What you have to do → Images are not part of the copy; write out the rest of the data exactly as given.

Data excerpt →

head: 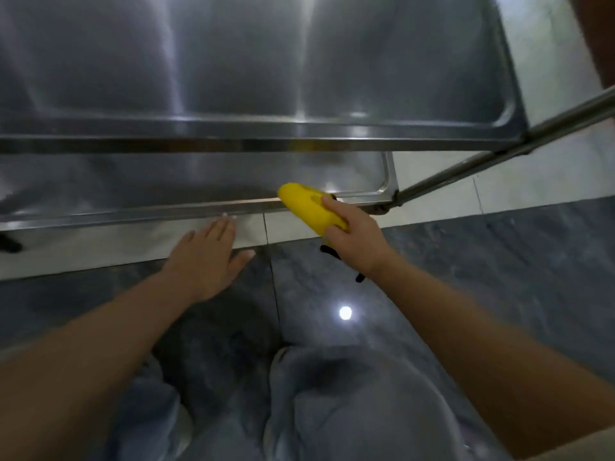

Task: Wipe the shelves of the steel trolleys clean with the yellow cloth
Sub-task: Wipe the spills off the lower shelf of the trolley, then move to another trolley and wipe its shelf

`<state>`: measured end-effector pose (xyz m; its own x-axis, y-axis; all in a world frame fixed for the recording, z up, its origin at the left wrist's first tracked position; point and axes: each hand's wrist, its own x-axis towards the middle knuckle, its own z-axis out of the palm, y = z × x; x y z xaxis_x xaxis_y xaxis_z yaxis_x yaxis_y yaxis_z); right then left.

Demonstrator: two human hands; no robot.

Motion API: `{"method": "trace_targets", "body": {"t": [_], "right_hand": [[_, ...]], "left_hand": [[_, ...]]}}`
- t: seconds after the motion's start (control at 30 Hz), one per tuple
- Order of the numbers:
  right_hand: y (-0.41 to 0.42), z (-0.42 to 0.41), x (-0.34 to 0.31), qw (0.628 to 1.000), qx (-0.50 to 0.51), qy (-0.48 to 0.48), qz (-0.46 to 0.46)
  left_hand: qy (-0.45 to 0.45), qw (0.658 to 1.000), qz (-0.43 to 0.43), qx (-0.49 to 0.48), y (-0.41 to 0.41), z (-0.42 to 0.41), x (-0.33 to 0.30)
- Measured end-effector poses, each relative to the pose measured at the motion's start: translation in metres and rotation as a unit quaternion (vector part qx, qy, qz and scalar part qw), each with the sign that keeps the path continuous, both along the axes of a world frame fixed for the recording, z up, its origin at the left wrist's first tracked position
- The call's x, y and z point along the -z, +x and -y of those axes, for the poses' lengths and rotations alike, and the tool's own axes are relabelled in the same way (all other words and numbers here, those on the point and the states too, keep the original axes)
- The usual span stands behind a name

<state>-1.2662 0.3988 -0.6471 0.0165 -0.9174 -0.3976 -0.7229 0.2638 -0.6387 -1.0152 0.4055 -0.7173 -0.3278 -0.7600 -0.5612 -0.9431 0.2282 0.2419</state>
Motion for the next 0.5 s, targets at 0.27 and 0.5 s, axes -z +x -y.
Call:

Answer to this task →
head: 

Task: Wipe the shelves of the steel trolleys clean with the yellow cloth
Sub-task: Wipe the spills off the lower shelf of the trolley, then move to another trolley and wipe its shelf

`<state>`: measured end-effector pose (xyz m; its own x-axis, y-axis; all in a world frame fixed for the recording, z up, its origin at the left wrist's first tracked position; point and axes: each hand's wrist, its own x-axis towards the middle knuckle, its own z-axis out of the palm, y = z × x; x y z xaxis_x xaxis_y xaxis_z yaxis_x yaxis_y yaxis_z); right then left.

Demonstrator: two human hands; no robot.

Motion API: `{"method": "trace_targets", "body": {"t": [_], "right_hand": [[_, ...]], "left_hand": [[_, ...]]}}`
- t: seconds after the motion's start (control at 30 Hz), one per tuple
- Order of the numbers:
  right_hand: y (-0.41 to 0.42), z (-0.42 to 0.41), x (-0.34 to 0.31), qw (0.628 to 1.000), qx (-0.50 to 0.51), qy (-0.48 to 0.48), qz (-0.46 to 0.46)
  left_hand: qy (-0.45 to 0.45), qw (0.658 to 1.000), qz (-0.43 to 0.43), qx (-0.49 to 0.48), y (-0.41 to 0.41), z (-0.42 to 0.41), x (-0.33 to 0.30)
- Measured end-effector poses, each relative to the pose measured at the motion's start: translation in metres and rotation as a unit quaternion (vector part qx, qy, qz and scalar part qw), each with the sign that keeps the path continuous, both along the axes of a world frame fixed for the recording, z up, its origin at the left wrist's first tracked position
- The call's x, y and z point along the -z, +x and -y of those axes, for the poses' lengths and rotations alike, and the tool's own axes are relabelled in the same way (all other words and numbers here, those on the point and the states too, keep the original axes)
- The usual span stands behind a name

<state>-1.2662 0.3988 -0.6471 0.0165 -0.9174 -0.3976 -0.7229 0.2638 -0.6387 -1.0152 0.4055 -0.7173 -0.3278 -0.7600 -0.5612 -0.9431 0.2282 0.2419</state>
Motion for the next 0.5 s, targets at 0.27 and 0.5 s, axes -z +x -y.
Call:

This exercise has been answered in full.